Можно ли выделять ДНК возбудителя уреаплазмы (Ureaplasma urealyticum) из мазка и мочи?
ПЦР –АМПЛИФИКАЦИЯ
Если в анализируемом образце присутствует искомая ДНК, то в процессе реакции амплификации с ней происходит ряд событий, обеспечиваемых определенными температурными циклами. Каждый цикл амплификации состоит из трех этапов:
1. Денатурация. На первом этапе необходимо расплести двойную цепь ДНК, находящуюся в образце. Для этого реакционную смесь нагревают до 92-95°С, в результате чего двухцепочечные молекулы ДНК расплетаются с образованием двух одноцепочечных молекул.
2. Отжиг. На втором этапе праймеры присоединяются к одноцепочечной ДНК-мишени. Этот процесс носит название "отжиг" (от англ. "annealing").
Праймеры подбирают так, что они ограничивают (фланкируют) искомый фрагмент и комплементарны противоположным цепям ДНК.
Отжиг происходит в соответствии с правилом комплементарности Чаргаффа, означающим, что в двухцепочечной молекуле ДНК напротив аденина всегда находится тимин, а напротив гуанина – цитозин.

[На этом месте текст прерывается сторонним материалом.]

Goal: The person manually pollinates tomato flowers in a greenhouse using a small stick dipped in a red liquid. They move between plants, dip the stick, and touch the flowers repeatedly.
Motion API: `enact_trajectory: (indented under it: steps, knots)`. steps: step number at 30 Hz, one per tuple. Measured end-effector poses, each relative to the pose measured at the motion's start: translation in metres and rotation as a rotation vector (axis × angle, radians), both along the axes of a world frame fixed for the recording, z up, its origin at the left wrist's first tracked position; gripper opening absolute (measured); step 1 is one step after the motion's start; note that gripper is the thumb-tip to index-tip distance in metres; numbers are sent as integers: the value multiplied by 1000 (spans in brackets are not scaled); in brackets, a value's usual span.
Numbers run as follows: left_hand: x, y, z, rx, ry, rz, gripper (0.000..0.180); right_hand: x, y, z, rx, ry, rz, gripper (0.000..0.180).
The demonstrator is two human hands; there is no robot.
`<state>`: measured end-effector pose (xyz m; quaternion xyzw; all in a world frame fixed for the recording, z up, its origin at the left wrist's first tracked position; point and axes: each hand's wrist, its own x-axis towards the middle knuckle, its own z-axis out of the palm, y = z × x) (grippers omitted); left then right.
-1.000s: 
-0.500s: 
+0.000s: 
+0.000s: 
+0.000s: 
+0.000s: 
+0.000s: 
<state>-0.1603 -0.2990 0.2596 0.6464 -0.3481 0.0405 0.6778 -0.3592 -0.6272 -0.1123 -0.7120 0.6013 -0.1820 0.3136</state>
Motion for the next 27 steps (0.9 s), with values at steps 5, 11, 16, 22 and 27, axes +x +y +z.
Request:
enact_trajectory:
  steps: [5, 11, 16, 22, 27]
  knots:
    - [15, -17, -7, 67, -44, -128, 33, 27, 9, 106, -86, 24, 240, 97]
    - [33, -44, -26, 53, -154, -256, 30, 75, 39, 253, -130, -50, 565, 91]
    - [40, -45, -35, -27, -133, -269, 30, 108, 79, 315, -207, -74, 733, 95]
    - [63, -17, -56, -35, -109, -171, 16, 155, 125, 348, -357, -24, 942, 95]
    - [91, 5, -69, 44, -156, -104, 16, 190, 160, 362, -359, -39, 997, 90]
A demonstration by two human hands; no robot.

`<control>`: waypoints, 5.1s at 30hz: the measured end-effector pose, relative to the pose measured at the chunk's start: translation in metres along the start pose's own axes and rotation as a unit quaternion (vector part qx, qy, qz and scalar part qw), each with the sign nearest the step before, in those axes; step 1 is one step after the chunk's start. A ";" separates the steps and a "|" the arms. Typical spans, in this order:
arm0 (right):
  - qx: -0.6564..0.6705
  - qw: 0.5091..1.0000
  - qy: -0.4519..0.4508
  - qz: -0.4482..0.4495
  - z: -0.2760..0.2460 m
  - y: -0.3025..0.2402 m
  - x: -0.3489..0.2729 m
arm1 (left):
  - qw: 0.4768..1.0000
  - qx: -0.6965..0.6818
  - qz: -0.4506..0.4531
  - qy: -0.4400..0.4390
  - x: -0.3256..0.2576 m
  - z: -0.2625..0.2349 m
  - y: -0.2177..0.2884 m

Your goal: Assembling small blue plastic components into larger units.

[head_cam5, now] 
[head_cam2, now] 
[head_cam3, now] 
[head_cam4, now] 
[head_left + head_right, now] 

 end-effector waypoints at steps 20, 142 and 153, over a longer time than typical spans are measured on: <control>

Если это условие не соблюдено, то отжига праймеров не происходит.
После отжига праймеров Taq-полимераза начинает достраивание второй цепи ДНК с 3 '-конца праймера.
3. Элонгация (синтез). На третьем этапе температуру в реакционной смеси доводят до оптимума работы Taq-полимеразы, и синтез второй цепи продолжается с максимальной эффективностью.
Иногда, в случае близкого значения температуры отжига праймеров и температуры оптимума работы фермента, становится возможным использовать двухэтапный ПЦР, совместив отжиг и элонгацию.
Температурный цикл амплификации многократно повторяется (30 и более раз). На каждом цикле количест
Рисунок 13. Схема основных этапов ПЦР анализа.
во синтезированных копий фрагмента ДНК удваивается.